Глава одиннадцатая

— С возвращением, мистер Холлоуэй, — приветствует меня швейцар в отеле «Четыре сезона». Мое имя известно ему по предыдущим бесчисленным визитам сюда вместе с президентом. В отличие от большинства людей, он смотрит мне прямо в глаза. Я молча киваю в знак признательности.

Я вхожу в отель и попадаю в объятия кондиционированного воздуха. По привычке оглядываюсь через плечо на президента. Но его там нет. Я здесь один и по своим делам.

Шагая по бежевым мраморным плиткам фойе, я чувствую, как сердце замирает в груди. Дело не только в Бойле. Уж не знаю, почему, но присутствие Дрейделя всегда оказывало на меня подобное действие.

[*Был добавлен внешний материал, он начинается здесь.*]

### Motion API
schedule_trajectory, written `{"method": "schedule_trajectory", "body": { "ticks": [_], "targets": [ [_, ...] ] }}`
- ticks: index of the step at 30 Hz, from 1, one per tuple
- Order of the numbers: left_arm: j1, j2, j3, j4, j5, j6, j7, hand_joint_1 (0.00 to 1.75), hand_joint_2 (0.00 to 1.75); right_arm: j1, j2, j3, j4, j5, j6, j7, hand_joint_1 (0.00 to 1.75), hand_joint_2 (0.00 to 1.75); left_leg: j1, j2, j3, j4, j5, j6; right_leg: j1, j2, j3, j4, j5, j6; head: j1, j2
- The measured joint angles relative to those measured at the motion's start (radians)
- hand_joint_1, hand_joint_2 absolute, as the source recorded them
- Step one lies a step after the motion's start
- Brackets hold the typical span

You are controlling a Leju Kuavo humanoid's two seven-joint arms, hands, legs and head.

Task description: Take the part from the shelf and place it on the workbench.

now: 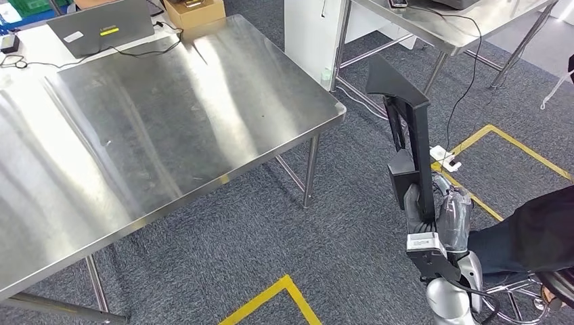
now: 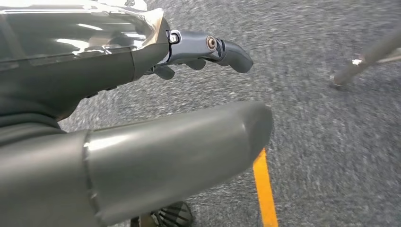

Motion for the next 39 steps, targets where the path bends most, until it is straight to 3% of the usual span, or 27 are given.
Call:
{"method": "schedule_trajectory", "body": {
  "ticks": [3,4,5,7,9,13,15,17,19,20,21,23,25,27,29,31,39],
  "targets": [
    [0.002,0.001,0.002,0.000,0.000,0.002,0.000,0.00,0.00,-0.006,-0.005,-0.010,0.001,0.001,0.004,0.017,1.75,1.75,0.013,0.003,-0.122,0.193,-0.067,-0.017,-0.002,-0.001,0.018,-0.002,-0.016,-0.012,-0.001,0.000],
    [0.004,0.002,0.003,0.000,0.000,0.003,0.000,0.00,0.00,-0.008,-0.014,-0.020,0.002,-0.004,0.015,0.032,1.75,1.75,0.017,0.004,-0.155,0.228,-0.063,-0.021,-0.003,-0.001,0.024,-0.002,-0.023,-0.010,-0.001,0.000],
    [0.005,0.002,0.006,0.000,0.000,0.004,0.000,0.00,0.00,-0.011,-0.029,-0.034,0.005,-0.016,0.034,0.050,1.75,1.75,0.020,0.004,-0.170,0.225,-0.037,-0.024,-0.005,-0.001,0.033,-0.002,-0.030,-0.007,-0.002,0.000],
    [0.007,0.003,0.013,0.000,-0.003,0.004,0.000,0.00,0.00,-0.026,-0.077,-0.078,0.018,-0.042,0.097,0.092,1.75,1.75,0.026,0.007,-0.146,0.116,0.064,-0.026,-0.011,0.000,0.055,-0.002,-0.046,0.003,-0.002,0.000],
    [0.008,0.006,0.022,0.000,-0.008,0.004,0.000,0.00,0.00,-0.058,-0.140,-0.136,0.048,-0.053,0.166,0.129,1.75,1.75,0.025,0.008,-0.104,0.002,0.124,-0.021,-0.008,0.001,0.069,-0.002,-0.061,0.018,-0.002,0.000],
    [0.007,0.013,0.031,0.000,-0.022,-0.003,0.001,0.00,0.00,-0.153,-0.279,-0.239,0.139,-0.054,0.273,0.183,1.75,1.75,0.007,0.007,-0.081,-0.037,0.120,0.012,-0.006,0.001,0.075,-0.006,-0.074,0.048,0.000,0.000],
    [0.007,0.016,0.037,-0.001,-0.029,-0.008,0.000,0.00,0.00,-0.190,-0.338,-0.278,0.182,-0.061,0.298,0.193,1.75,1.75,0.006,0.007,-0.063,-0.050,0.121,0.033,-0.006,-0.001,0.054,0.040,-0.092,0.054,0.003,0.000],
    [0.007,0.020,0.045,-0.001,-0.034,-0.012,-0.002,0.00,0.00,-0.204,-0.370,-0.305,0.212,-0.074,0.306,0.193,1.75,1.75,0.006,0.006,-0.051,-0.056,0.114,0.048,-0.006,-0.001,-0.023,0.168,-0.129,0.049,0.006,0.000],
    [0.008,0.023,0.051,-0.001,-0.039,-0.014,-0.002,0.00,0.00,-0.193,-0.379,-0.322,0.228,-0.089,0.300,0.187,1.75,1.75,0.004,0.003,-0.039,-0.055,0.102,0.054,-0.005,-0.001,-0.107,0.280,-0.146,0.054,0.009,0.000],
    [0.009,0.023,0.054,-0.001,-0.041,-0.015,-0.001,0.00,0.00,-0.181,-0.379,-0.327,0.233,-0.096,0.294,0.181,1.75,1.75,0.003,0.001,-0.030,-0.055,0.095,0.054,-0.004,-0.001,-0.126,0.285,-0.131,0.062,0.009,0.000],
    [0.010,0.023,0.056,-0.001,-0.041,-0.016,-0.001,0.00,0.00,-0.169,-0.377,-0.329,0.237,-0.103,0.286,0.172,1.75,1.75,0.002,-0.002,-0.019,-0.055,0.088,0.053,-0.005,-0.001,-0.122,0.248,-0.098,0.071,0.010,0.000],
    [0.010,0.024,0.063,-0.001,-0.040,-0.018,-0.002,0.00,0.00,-0.154,-0.369,-0.329,0.241,-0.108,0.265,0.152,1.75,1.75,-0.001,-0.004,0.000,-0.053,0.070,0.045,-0.006,-0.003,-0.076,0.111,-0.017,0.084,0.012,0.000],
    [0.009,0.027,0.072,-0.001,-0.037,-0.017,-0.002,0.00,0.00,-0.149,-0.356,-0.325,0.240,-0.098,0.235,0.133,1.75,1.75,-0.008,-0.004,0.007,-0.051,0.054,0.039,-0.005,-0.003,-0.039,0.025,0.025,0.073,0.014,0.000],
    [0.009,0.029,0.081,-0.001,-0.035,-0.014,-0.003,0.00,0.00,-0.145,-0.340,-0.317,0.232,-0.076,0.208,0.122,1.75,1.75,-0.014,-0.004,0.008,-0.050,0.047,0.046,-0.005,-0.001,-0.032,0.013,0.028,0.058,0.012,0.000],
    [0.009,0.029,0.089,-0.001,-0.035,-0.012,-0.003,0.00,0.00,-0.141,-0.328,-0.309,0.218,-0.060,0.193,0.120,1.75,1.75,-0.014,-0.003,0.012,-0.056,0.047,0.056,-0.004,0.001,-0.032,0.013,0.025,0.052,0.011,0.000],
    [0.009,0.029,0.095,-0.001,-0.035,-0.010,-0.003,0.00,0.00,-0.140,-0.319,-0.302,0.204,-0.053,0.186,0.120,1.75,1.75,-0.014,-0.002,0.015,-0.061,0.046,0.055,-0.004,0.001,-0.031,0.013,0.022,0.047,0.011,0.000],
    [0.009,0.031,0.100,-0.001,-0.048,-0.014,-0.004,0.00,0.00,-0.169,-0.310,-0.236,0.174,0.029,0.183,0.168,1.75,1.75,-0.016,0.003,0.015,-0.061,0.041,0.056,-0.007,0.002,-0.030,0.012,0.023,0.045,0.011,0.000]
  ]
}}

Будучи первым мальчиком на побегушках у Мэннинга, Гэвин «Дрейдель» Джеффер — не просто мой предшественник на этом посту. Помимо всего прочего, именно он привел меня к президенту и порекомендовал на эту должность. Когда мы впервые встретились десять лет назад, я был всего лишь девятнадцатилетним волонтером во флоридском представительстве избирательного штаба, отвечал на телефонные звонки и расставлял таблички с именами. Дрейделю тогда исполнилось двадцать два, и он уже был правой и левой рукой президента. Собственно, я даже сказал Дрейделю, что для меня большая честь познакомиться с ним. И я действительно имел это в виду. К тому времени нам всем была известна его история.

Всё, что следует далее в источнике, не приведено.